Undeniable Rogue (The Rogues Club Book One) (30 page)

BOOK: Undeniable Rogue (The Rogues Club Book One)
3.27Mb size Format: txt, pdf, ePub

Miss Minchip was holding Damon’s head over a bucket when they arrived.

“Oh, Baby,” Sabrina said. “Did you eat something that upset your stomach?”

He shook his head, his face red. Very red. Sabrina examined his neck and his chest as well.

“Spots,” Miss Minchip said. “T’other one will get it, too, him sleeping in the same bed last night.”

All heads turned to Gideon.

He raised both hands and backed away. “Oh no. I do not do spots, thank you very much. I do not have any now. I will not have any later. End of discussion.” He turned and left the nursery.

Sabrina grinned at the boys, who were grinning back. “If Papa gets the spots, he will be cross as a bear.”

Gideon was waiting for Sabrina when she returned to her bedchamber. “Can we go back to where we were?” he asked, already churlish.

“First, let me check you for spots.”

He crossed his arms before him stubbornly. “I refuse to be checked, and I refuse to have spots.”

“I would have to check you everywhere. You would have to take off—”

He relaxed his stance. “That could be agreeable.”

“You did sleep with the boys, so you must allow me to check you. Come here so I can—”

The minute he got close enough, Gideon removed her wrapper and grinned when he saw that she was still wearing his pantaloons but nothing much else, except her chemise. “I had forgotten where we were up to.”

“I remember where you were up to,” she said, unbuttoning his shirt, watching him react to her standing there as she was, half dressed.

“Gideon,” she said, stepping into his arms. “What we have together is not so bad, is it? Even children and dogs and cats and spots? You do not have any, by the way. Spots, that is.”
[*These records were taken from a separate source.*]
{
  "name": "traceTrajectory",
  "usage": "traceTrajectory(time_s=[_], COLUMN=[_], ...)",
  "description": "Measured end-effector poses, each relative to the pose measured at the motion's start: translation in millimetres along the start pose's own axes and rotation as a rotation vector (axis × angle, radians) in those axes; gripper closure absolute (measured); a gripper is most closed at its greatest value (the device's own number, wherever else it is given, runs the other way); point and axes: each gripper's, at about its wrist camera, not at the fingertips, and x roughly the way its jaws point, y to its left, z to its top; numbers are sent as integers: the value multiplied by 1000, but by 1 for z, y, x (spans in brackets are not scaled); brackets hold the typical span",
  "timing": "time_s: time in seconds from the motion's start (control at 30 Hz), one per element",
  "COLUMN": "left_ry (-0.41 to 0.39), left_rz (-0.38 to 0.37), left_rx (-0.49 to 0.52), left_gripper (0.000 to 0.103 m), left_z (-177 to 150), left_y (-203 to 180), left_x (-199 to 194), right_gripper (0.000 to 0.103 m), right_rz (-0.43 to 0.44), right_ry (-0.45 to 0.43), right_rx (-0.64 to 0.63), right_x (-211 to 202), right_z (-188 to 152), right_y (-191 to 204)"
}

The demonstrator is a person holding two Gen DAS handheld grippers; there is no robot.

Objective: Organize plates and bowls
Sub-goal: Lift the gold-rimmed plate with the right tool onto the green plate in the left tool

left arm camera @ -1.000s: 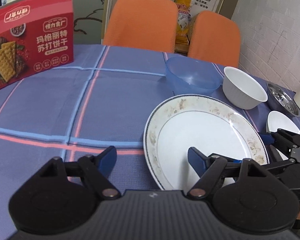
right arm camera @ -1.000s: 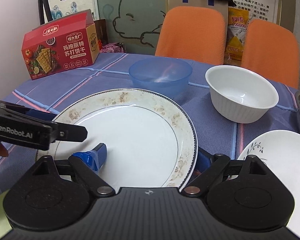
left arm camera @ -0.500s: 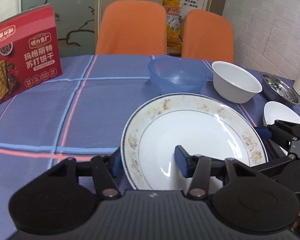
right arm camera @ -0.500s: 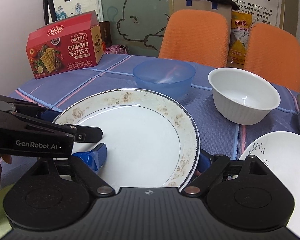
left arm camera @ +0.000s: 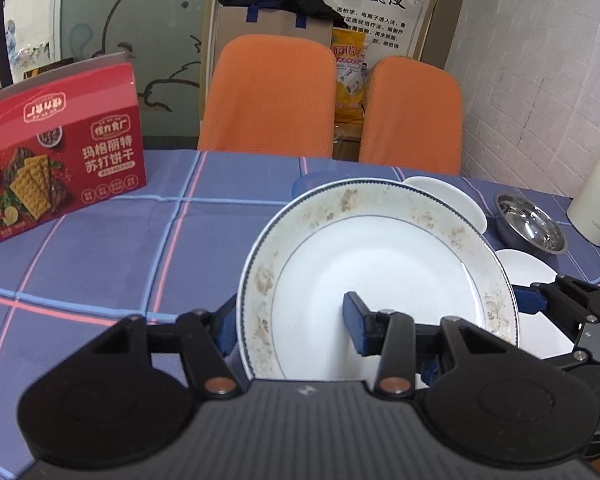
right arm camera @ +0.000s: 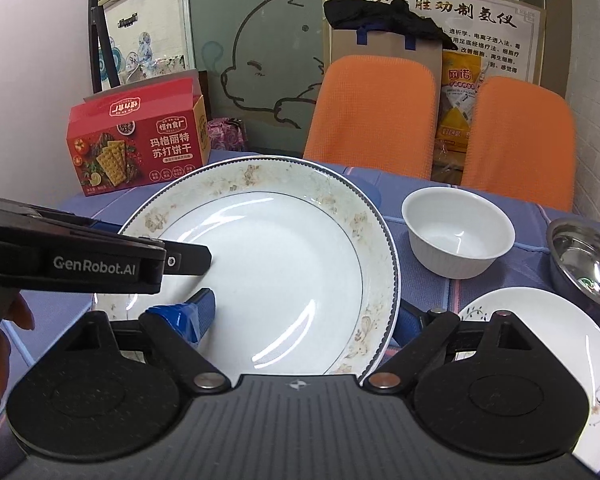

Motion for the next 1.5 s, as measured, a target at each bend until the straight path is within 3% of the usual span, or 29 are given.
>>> traceTrajectory(time_s=[0.57,0.8,1.1,1.23,1.33,1.43,1.5], left_ry=[97,102,85,-21,-70,-89,-101], left_rz=[-26,-42,-115,-75,-62,-56,-42], left_rx=[-12,-10,-83,-31,-24,-31,-22], left_gripper=[60,59,42,33,29,9,8], left_z=[-97,-112,-114,-109,-101,-95,-94], left_y=[-10,-11,-2,-6,-6,-8,-12], left_x=[-62,-66,-64,-82,-91,-94,-93], right_gripper=[25,25,27,26,26,26,26], right_rz=[13,25,71,-18,-24,-31,-49], right_ry=[76,63,9,-55,-93,-113,-106], right_rx=[101,134,262,250,250,274,297], right_x=[-69,-74,-83,-93,-99,-103,-102], right_z=[-83,-98,-105,-102,-98,-98,-101], right_y=[40,40,27,24,19,11,5])
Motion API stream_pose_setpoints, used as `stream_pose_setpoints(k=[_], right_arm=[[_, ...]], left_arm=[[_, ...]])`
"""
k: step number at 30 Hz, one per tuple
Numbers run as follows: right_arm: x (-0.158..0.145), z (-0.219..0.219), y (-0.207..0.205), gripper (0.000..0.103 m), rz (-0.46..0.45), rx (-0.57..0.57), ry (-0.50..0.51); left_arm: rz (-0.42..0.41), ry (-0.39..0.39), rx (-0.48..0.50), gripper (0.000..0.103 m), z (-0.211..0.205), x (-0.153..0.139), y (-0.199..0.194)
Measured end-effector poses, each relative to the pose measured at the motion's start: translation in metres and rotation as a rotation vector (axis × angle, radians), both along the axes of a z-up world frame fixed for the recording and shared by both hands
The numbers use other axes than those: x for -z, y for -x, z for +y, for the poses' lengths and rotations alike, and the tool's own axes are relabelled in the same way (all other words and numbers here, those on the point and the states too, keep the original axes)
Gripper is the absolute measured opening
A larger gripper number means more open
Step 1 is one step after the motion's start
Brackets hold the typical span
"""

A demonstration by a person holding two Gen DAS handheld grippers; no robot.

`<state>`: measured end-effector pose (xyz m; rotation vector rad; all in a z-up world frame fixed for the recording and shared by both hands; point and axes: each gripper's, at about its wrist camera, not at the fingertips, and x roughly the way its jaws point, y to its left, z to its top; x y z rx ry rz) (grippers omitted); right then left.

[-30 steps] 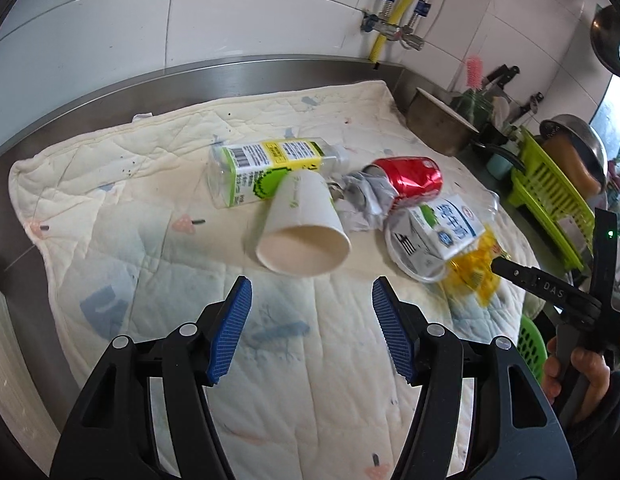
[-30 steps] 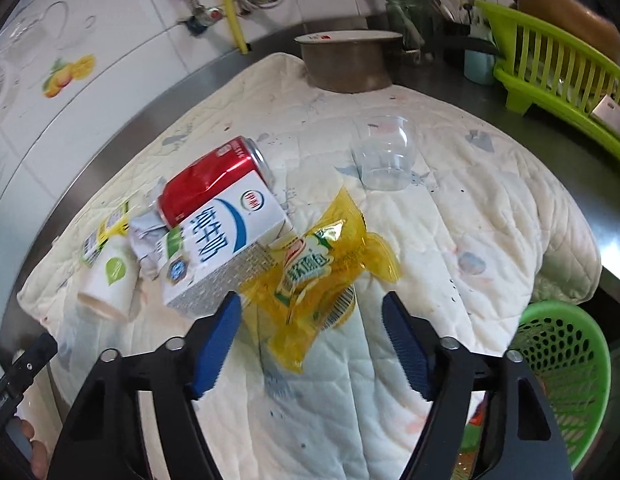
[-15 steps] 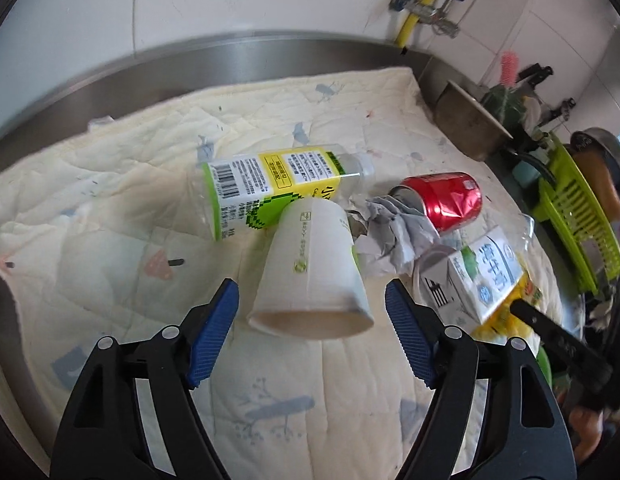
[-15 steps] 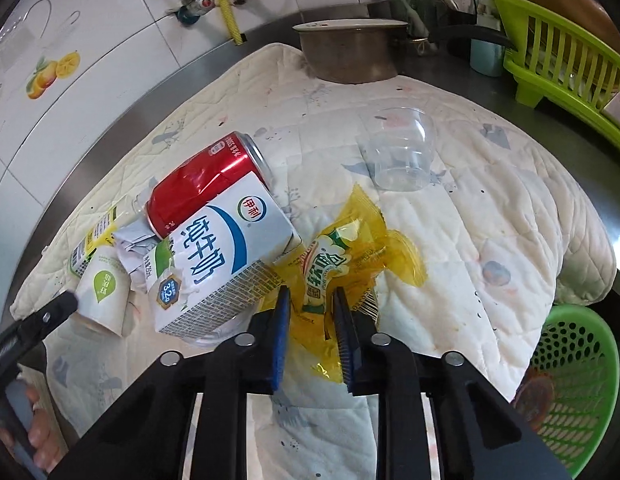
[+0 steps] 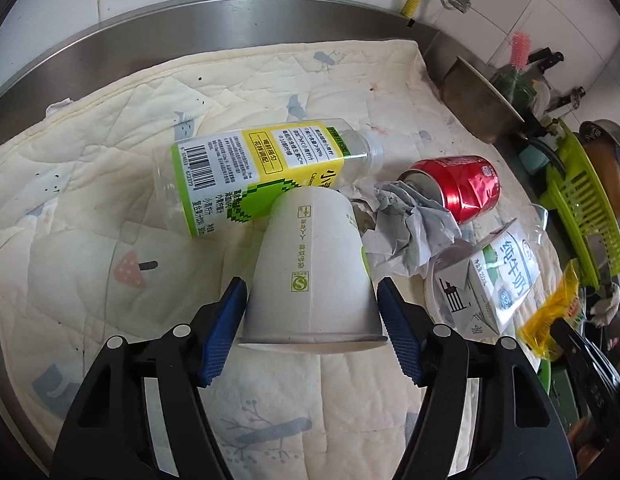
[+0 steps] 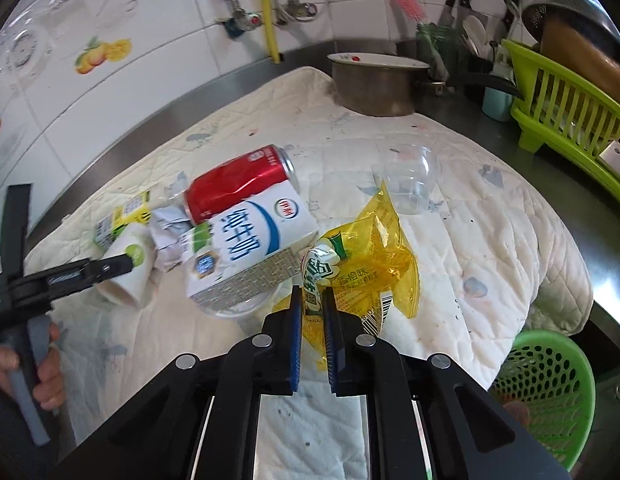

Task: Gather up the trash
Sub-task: 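Grasp the yellow wrapper with the right gripper while the left gripper grasps the white paper cup, then carry both items over the green basket and release them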

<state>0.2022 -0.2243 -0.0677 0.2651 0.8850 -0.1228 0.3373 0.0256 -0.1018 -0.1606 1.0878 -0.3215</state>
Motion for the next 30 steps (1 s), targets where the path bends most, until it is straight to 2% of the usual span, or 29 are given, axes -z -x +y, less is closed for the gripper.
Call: stream_pose_setpoints(k=[7, 13, 24, 30], right_arm=[[-0.012, 0.009, 0.024, 0.010, -0.013, -0.039, 0.046], [-0.016, 0.011, 0.048, 0.010, -0.007, -0.063, 0.098], [-0.005, -0.012, 0.090, 0.010, 0.042, -0.014, 0.136], [0.010, -0.028, 0.113, 0.010, 0.087, 0.024, 0.168]], left_arm=[[0.039, 0.046, -0.012, 0.069, 0.003, 0.010, -0.008], [0.011, 0.037, -0.008, 0.064, -0.001, 0.008, -0.005], [-0.054, 0.082, -0.023, 0.062, 0.016, -0.020, 0.030], [-0.098, 0.097, 0.015, 0.062, 0.010, -0.039, 0.058]])
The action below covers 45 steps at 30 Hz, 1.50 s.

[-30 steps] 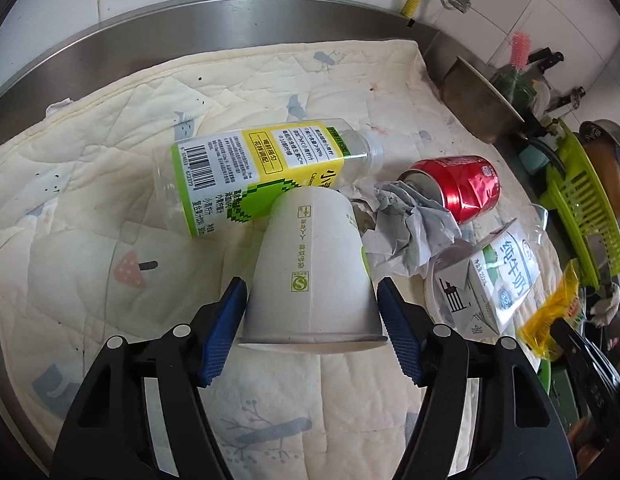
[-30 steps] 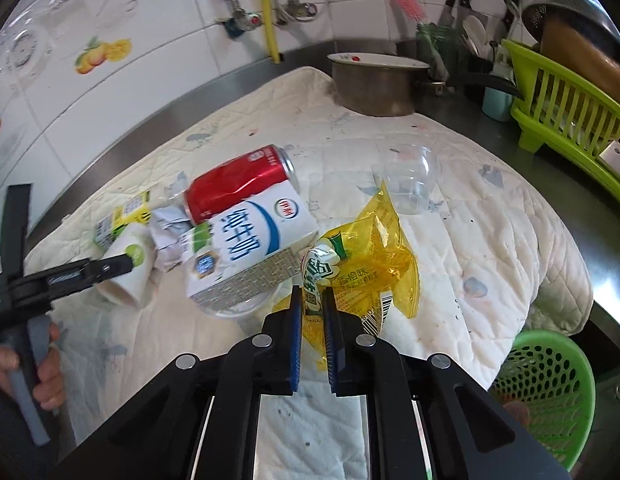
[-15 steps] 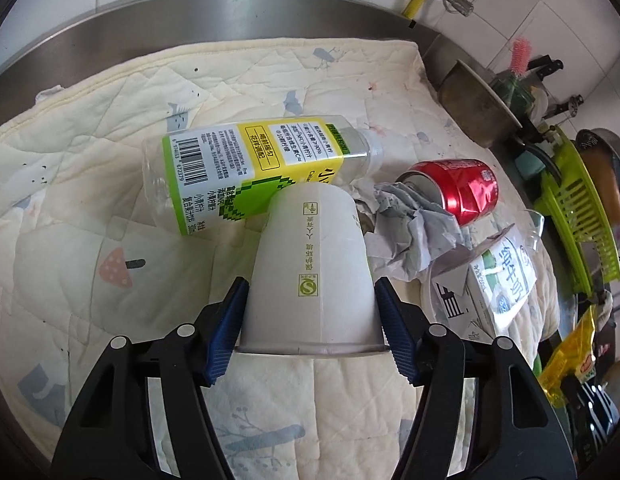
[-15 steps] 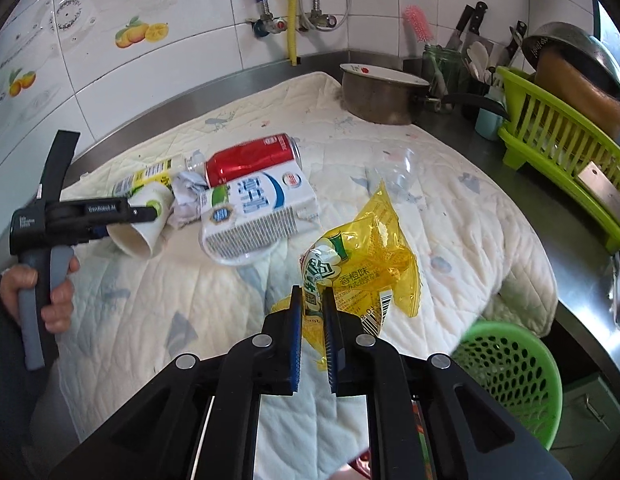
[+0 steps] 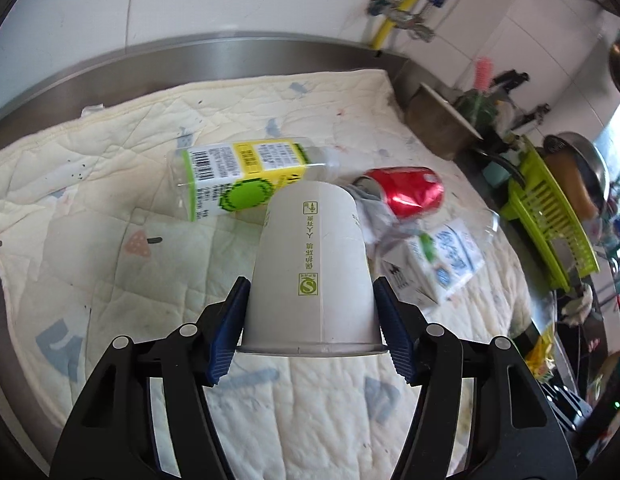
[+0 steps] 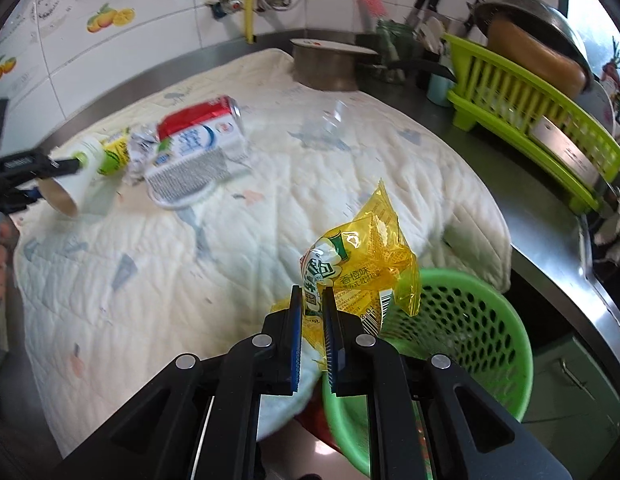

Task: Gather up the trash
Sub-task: 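Carry both items over the green basket and release them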

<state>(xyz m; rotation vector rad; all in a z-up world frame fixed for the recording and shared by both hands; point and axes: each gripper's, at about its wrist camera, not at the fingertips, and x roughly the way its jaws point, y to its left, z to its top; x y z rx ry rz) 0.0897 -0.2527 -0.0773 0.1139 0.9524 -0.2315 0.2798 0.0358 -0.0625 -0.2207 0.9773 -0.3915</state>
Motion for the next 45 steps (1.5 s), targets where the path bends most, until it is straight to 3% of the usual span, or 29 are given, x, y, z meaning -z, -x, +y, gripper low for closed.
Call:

He kissed her. “I feel much the same, Sabrina. Not about the spots, but that this is good, our life.” He carried her to his bed. “I have also been thinking that it is about time Papa had another turn.”

And though it was still too soon for consummation, they did not do much talking before they slept the sleep of the sated.

* * *

The watcher wondered if any stranger would invade Stanthorpe Place this night. There were so many intrusions, ‘twas a wonder Stanthorpe did not simply leave the front door open.

Once upon a time he might have been welcome at that door, himself.

Back then he stood tall, taller than most, and strong. Used to be, he stood handsomer than most, as well. A heart-breaker women had once called him.

A rogue, a lady-killer. He scoffed. Not anymore, not unless the women he gazed upon died of fright.

The only heart he broke now was his own, every time he looked into a mirror.

Every time he regarded the scar slashing his cheek, he recalled everything ugly in his life. They told him, of the knife-wound to his face, that it sat
close enough to his eye so that only a miracle could save his sight
.

Only a miracle could have saved his life as well.

Yes, he got his miracles, both of them, much good they did him. He had paid a high price.

But he supposed someone had to pay.

Someone always did.

* * *

That evening, when Gideon came into her bedchamber, Sabrina was already wearing his pantaloons and trying to button his shirt. “I cannot fit my breasts into your shirt,” she said in greeting.

“That is not the only problem,” Gideon said, regarding her, hands on hips, his look warm and assessing.

“What could be worse than this tight thing?”

“Those two wet spots at the front.”

“Oh, Lord, I am leaking. I will expel all Juliana’s dinner, if I am not careful. I told you it was too tight.”

“That, my Sweet, I can see for myself.”

“Help me out of this, will you?”

“I have never been more eager to assist.”

“Oh, you. Will you, never, pay attention to anything more than the desires of the flesh?”

“I did not hear you complaining last evening. As a matter of fact, I seem to recall someone asking for more. Was that me? I did not think it was me.”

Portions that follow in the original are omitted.